__What to work on__. Every line of the entries with the word "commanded" in it should be shown.

__Entries supplied__.
+++

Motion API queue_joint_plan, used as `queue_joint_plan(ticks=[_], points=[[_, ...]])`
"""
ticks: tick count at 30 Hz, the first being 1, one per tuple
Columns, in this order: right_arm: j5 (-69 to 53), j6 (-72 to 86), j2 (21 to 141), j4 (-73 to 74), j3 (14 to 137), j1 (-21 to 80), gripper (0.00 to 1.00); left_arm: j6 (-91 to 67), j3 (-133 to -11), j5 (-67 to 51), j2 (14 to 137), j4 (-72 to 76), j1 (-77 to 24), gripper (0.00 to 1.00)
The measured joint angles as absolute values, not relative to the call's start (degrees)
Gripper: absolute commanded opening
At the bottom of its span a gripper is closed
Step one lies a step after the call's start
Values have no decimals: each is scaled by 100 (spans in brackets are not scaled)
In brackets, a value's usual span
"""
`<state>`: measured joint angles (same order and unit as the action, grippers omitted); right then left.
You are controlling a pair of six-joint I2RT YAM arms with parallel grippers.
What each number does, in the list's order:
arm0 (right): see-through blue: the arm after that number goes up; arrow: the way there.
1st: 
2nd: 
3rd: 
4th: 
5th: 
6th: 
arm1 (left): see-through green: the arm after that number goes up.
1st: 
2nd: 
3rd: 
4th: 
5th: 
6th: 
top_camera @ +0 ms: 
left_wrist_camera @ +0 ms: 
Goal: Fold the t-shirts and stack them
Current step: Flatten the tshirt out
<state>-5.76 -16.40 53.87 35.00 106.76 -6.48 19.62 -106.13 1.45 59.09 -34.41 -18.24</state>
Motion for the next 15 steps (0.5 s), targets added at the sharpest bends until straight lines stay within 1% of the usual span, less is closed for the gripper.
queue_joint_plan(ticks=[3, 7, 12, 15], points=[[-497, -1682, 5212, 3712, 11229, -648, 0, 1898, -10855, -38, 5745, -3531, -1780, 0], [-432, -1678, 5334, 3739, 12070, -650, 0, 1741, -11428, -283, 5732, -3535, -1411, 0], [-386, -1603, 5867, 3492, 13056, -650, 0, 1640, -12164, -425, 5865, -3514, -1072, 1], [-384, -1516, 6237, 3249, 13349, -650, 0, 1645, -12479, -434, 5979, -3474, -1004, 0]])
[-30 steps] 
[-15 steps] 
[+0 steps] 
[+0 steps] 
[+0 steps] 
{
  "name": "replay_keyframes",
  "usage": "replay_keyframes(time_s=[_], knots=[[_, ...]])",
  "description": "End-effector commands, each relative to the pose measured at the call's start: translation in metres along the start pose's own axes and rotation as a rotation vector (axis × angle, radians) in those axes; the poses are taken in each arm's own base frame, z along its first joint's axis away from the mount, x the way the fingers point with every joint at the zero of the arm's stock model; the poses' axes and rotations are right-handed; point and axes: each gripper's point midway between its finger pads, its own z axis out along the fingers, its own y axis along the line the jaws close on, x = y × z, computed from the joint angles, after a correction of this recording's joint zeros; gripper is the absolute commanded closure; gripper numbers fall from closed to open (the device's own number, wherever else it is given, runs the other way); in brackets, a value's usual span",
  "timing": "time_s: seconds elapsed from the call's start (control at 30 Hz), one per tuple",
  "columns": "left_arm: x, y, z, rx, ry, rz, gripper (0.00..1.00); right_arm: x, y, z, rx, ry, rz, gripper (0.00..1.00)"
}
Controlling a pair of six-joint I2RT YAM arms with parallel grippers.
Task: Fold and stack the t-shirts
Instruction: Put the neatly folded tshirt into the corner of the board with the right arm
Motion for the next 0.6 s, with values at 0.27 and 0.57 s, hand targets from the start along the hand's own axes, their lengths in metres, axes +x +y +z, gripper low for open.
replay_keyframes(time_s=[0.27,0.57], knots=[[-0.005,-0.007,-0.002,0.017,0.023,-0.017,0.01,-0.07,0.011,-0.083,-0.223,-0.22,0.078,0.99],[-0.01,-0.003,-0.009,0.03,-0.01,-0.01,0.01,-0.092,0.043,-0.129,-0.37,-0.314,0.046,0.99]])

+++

__Exercise response__.
Gripper: absolute commanded opening
  "description": "End-effector commands, each relative to the pose measured at the call's start: translation in metres along the start pose's own axes and rotation as a rotation vector (axis × angle, radians) in those axes; the poses are taken in each arm's own base frame, z along its first joint's axis away from the mount, x the way the fingers point with every joint at the zero of the arm's stock model; the poses' axes and rotations are right-handed; point and axes: each gripper's point midway between its finger pads, its own z axis out along the fingers, its own y axis along the line the jaws close on, x = y × z, computed from the joint angles, after a correction of this recording's joint zeros; gripper is the absolute commanded closure; gripper numbers fall from closed to open (the device's own number, wherever else it is given, runs the other way); in brackets, a value's usual span",

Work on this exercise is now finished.